* Provided material
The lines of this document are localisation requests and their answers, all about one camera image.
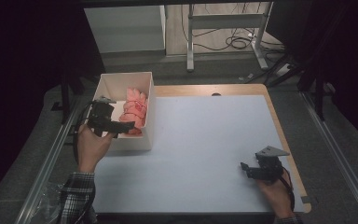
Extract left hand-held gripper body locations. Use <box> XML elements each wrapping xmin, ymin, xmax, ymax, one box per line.
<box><xmin>87</xmin><ymin>96</ymin><xmax>117</xmax><ymax>137</ymax></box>

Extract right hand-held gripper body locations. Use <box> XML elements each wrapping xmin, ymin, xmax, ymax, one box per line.
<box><xmin>255</xmin><ymin>146</ymin><xmax>290</xmax><ymax>184</ymax></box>

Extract pink glove with red print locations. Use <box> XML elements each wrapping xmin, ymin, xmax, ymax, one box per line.
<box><xmin>122</xmin><ymin>87</ymin><xmax>149</xmax><ymax>125</ymax></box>

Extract white box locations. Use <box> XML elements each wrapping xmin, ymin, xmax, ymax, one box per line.
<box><xmin>88</xmin><ymin>71</ymin><xmax>155</xmax><ymax>152</ymax></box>

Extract person's right hand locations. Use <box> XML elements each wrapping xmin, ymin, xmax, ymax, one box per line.
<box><xmin>255</xmin><ymin>172</ymin><xmax>295</xmax><ymax>218</ymax></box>

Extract person's left hand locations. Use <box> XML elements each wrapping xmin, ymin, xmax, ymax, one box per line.
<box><xmin>76</xmin><ymin>124</ymin><xmax>116</xmax><ymax>174</ymax></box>

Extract black stand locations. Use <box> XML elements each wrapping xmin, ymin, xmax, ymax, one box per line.
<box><xmin>50</xmin><ymin>70</ymin><xmax>86</xmax><ymax>125</ymax></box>
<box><xmin>268</xmin><ymin>50</ymin><xmax>328</xmax><ymax>121</ymax></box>

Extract light blue table mat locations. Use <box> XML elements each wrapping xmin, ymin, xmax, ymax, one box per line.
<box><xmin>92</xmin><ymin>94</ymin><xmax>306</xmax><ymax>215</ymax></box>

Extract wooden table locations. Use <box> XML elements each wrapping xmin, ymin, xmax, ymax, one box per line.
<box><xmin>150</xmin><ymin>83</ymin><xmax>312</xmax><ymax>216</ymax></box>

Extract dark curtain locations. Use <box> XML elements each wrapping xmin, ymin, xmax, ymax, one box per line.
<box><xmin>0</xmin><ymin>0</ymin><xmax>105</xmax><ymax>203</ymax></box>
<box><xmin>265</xmin><ymin>0</ymin><xmax>358</xmax><ymax>150</ymax></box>

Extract white cabinet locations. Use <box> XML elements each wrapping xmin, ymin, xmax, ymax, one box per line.
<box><xmin>83</xmin><ymin>4</ymin><xmax>168</xmax><ymax>54</ymax></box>

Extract clear plastic bag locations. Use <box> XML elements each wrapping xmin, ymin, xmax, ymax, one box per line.
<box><xmin>36</xmin><ymin>181</ymin><xmax>64</xmax><ymax>224</ymax></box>

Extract white power strip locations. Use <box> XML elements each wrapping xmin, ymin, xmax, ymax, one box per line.
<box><xmin>273</xmin><ymin>63</ymin><xmax>292</xmax><ymax>77</ymax></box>

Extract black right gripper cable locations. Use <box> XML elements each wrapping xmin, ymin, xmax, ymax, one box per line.
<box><xmin>281</xmin><ymin>167</ymin><xmax>296</xmax><ymax>210</ymax></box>

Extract metal floor rail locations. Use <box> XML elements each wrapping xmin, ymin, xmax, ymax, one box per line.
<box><xmin>300</xmin><ymin>91</ymin><xmax>358</xmax><ymax>224</ymax></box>
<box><xmin>13</xmin><ymin>92</ymin><xmax>85</xmax><ymax>224</ymax></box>

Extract black floor cables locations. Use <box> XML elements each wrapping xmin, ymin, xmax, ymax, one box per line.
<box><xmin>181</xmin><ymin>4</ymin><xmax>286</xmax><ymax>54</ymax></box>

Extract white desk frame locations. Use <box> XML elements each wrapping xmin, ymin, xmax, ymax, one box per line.
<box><xmin>186</xmin><ymin>2</ymin><xmax>274</xmax><ymax>73</ymax></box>

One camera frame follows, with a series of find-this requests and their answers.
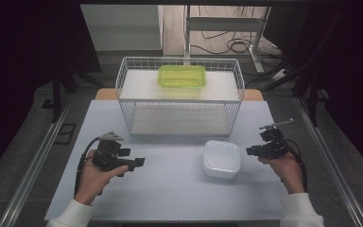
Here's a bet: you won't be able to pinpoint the white wire storage rack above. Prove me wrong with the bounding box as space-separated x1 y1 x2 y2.
115 56 246 137

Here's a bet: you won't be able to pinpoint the green translucent plastic container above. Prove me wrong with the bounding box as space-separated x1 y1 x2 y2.
156 64 208 89

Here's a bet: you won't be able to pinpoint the white cabinet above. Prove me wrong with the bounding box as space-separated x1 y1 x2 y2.
79 4 164 58

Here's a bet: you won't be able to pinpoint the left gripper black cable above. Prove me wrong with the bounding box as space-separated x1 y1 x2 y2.
74 136 103 197

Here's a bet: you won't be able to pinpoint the black floor bracket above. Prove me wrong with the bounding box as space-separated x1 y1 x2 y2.
54 122 78 146

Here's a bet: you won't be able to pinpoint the aluminium rail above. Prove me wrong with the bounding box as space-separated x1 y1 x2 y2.
0 94 74 227
294 96 363 227

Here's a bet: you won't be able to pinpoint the black metal stand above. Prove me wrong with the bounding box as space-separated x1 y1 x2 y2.
245 12 344 127
41 62 103 124

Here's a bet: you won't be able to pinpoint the wooden table board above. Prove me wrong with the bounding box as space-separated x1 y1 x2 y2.
94 88 265 102

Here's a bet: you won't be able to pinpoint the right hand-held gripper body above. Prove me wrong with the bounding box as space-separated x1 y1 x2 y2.
259 118 295 160

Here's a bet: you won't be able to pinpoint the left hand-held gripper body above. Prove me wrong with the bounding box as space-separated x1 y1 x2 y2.
91 131 132 173

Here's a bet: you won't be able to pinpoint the person's right hand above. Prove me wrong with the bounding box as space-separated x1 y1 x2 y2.
258 150 306 195

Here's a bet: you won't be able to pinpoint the black cables on floor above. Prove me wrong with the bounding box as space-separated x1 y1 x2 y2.
190 6 282 61

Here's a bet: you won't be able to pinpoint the person's left hand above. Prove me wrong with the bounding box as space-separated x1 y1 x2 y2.
74 149 130 206

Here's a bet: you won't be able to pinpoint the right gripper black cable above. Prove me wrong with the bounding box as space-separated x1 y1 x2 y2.
283 138 308 194

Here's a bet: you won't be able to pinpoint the dark curtain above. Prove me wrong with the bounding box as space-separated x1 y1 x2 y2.
263 0 363 178

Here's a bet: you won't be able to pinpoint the white metal desk frame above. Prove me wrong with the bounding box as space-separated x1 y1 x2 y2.
183 5 272 74

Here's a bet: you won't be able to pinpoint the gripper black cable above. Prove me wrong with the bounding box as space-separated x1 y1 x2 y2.
74 136 103 197
283 138 308 194

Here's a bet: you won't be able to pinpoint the white square bowl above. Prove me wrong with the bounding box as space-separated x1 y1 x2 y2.
202 139 242 180

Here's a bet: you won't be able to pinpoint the white power strip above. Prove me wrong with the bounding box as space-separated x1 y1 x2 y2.
270 68 287 82

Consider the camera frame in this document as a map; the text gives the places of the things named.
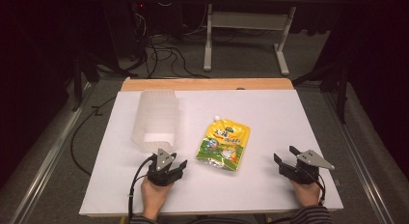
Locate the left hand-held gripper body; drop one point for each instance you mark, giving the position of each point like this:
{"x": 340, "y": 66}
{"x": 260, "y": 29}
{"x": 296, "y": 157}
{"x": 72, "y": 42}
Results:
{"x": 162, "y": 172}

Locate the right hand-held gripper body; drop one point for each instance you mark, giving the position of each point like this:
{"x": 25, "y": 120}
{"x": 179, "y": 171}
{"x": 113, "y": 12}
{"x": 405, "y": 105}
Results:
{"x": 305, "y": 169}

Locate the person's right hand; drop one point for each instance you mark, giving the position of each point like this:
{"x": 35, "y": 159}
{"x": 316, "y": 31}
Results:
{"x": 307, "y": 193}

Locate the person's left hand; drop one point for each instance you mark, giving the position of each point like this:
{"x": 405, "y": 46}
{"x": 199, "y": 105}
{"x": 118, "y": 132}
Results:
{"x": 156, "y": 196}

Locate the white board table cover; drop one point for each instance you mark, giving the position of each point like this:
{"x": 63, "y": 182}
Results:
{"x": 273, "y": 121}

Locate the translucent white plastic container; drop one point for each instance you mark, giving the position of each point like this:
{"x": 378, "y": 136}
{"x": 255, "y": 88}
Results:
{"x": 156, "y": 121}

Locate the yellow spouted refill pouch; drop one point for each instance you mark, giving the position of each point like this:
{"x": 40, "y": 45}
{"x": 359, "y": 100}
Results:
{"x": 223, "y": 143}

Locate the black metal stand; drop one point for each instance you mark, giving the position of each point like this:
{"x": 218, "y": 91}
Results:
{"x": 337, "y": 82}
{"x": 83, "y": 76}

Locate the dark computer equipment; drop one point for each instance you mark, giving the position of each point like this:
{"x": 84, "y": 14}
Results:
{"x": 138, "y": 27}

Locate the grey metal floor rail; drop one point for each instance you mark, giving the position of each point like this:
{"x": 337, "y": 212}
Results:
{"x": 41, "y": 162}
{"x": 357, "y": 159}

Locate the white metal desk frame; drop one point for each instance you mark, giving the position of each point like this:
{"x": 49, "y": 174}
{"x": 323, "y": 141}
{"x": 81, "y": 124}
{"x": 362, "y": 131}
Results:
{"x": 247, "y": 21}

* Task statement
Whichever lines of the records above hold the word "answers" should all be copied out.

* Answer to the problem
The lines of this document are localisation requests and their answers, all about one camera image.
One camera frame follows, with a series of find-this requests and their answers.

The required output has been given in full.